My theory: Tennessee Tex has been with the Astros since June 2004 when the team moved to Greeneville, TN. Tennessee Tess, Tex’s little sister, went to mascot school for the Appalachian League but was used for sinister scientific experimentation, and they jammed needles into her forehead and used her natural proclivities for high-fiving and hugging to turn her into a living weapon for the Minor League Baseball Alliance. Tex broke into their headquarters and rescued her, and now they’re traveling around with the Astros, dancing to “Rocky Top” and making your corporate event fun and keeping a low profile. But little do they know, MiLB is on their trail. Two by two, hands of Bluefield…
A theory for the rest of you: God created Tennessee Tex, but he was lonely, so God put him into a deep sleep, took one of his ribs, stuffed it into a T-shirt gun, shot it into the crowd, and created Tess.
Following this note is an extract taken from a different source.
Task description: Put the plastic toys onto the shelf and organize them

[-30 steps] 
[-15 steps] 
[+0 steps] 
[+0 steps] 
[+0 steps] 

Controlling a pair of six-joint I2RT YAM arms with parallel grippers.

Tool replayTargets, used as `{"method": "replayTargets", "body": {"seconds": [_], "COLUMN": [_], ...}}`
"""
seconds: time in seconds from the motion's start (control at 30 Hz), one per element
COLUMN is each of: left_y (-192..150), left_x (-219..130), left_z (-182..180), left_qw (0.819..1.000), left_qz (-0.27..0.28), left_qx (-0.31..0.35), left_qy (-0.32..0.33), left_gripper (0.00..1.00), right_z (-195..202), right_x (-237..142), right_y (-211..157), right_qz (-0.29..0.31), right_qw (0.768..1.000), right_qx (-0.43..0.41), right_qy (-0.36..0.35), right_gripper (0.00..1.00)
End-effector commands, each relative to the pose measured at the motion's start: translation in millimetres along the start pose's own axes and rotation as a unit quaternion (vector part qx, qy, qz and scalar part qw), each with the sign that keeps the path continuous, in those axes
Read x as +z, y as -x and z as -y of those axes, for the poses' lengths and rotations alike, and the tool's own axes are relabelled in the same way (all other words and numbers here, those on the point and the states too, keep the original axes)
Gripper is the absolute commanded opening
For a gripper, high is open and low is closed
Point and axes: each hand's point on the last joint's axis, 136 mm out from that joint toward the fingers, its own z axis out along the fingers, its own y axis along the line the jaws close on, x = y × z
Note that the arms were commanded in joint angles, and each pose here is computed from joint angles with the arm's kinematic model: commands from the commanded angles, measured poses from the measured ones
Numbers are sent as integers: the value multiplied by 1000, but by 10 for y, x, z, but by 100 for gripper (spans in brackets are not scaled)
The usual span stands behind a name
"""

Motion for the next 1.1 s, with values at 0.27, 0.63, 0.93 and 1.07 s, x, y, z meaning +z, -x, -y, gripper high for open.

Thank goodness Rookie is the mascot of the Elizabethton Twins. If he was the mascot for the Nationals, they would’ve brought him up two weeks into the season and made him high-five fans until he ripped his elbow to shreds. Then we would’ve had to hear Terence Moore’s stupid opinion about it.
“The Nationals thought Rookie would make them contenders.
Uh uh.
I don’t think so.
It turns out they were wrong.”

And then he just keeps hitting enter until the article publishes itself. Anyway, Rookie looks like one of the characters from B.C. had sex with a radioactive llama, and he loves helping kids learn to read. He also doesn’t have a picture wider than 300 pixels on the Internet. I e-mailed the Twins, but the only e-mail address they had was to the city of Elizabethton, and I have to imagine that everyone in that city is busy having mixtape road trips and tap dancing at funerals to wonder about my mascot series.
I hate that the series has already come to this, but the people who made this guy should be ashamed of themselves. Here is their entire creative meeting: “Make him a thing, and call him baseball.”

And now we come to a mascot imagined by an autistic child.
There is no “free space” when Bingo is near. My suggestion is that when you find yourself in Burlington, North Carolina, you jump on “I-85” and leave immediately. Bingo is the mascot for the Royals, who play about two blocks away from the Coat Factory, and he looks like something that would be on a No Fear T-shirt or slumming around with the Peace Frog somewhere in my central Virginia mall in the mid-90s.
I can’t even joke about this. Every version of the Royals is blue, and this Myrtle Beach-looking motherf**ker is blaze orange. All he is is a suit with googly eyes, and they don’t even google. It’s like they started with the shell of a mascot and couldn’t come up with one single thing to add. They couldn’t have given him a funny hair or a baseball theme or even a stat name. How hard would it be to call this guy “Balk?” This name comes from this conversation: “I tried to draw the worst mascot in history. Is this it?” “Bingo.”
It is saying something when you are worse than the dead Wyoming Rockies platypus.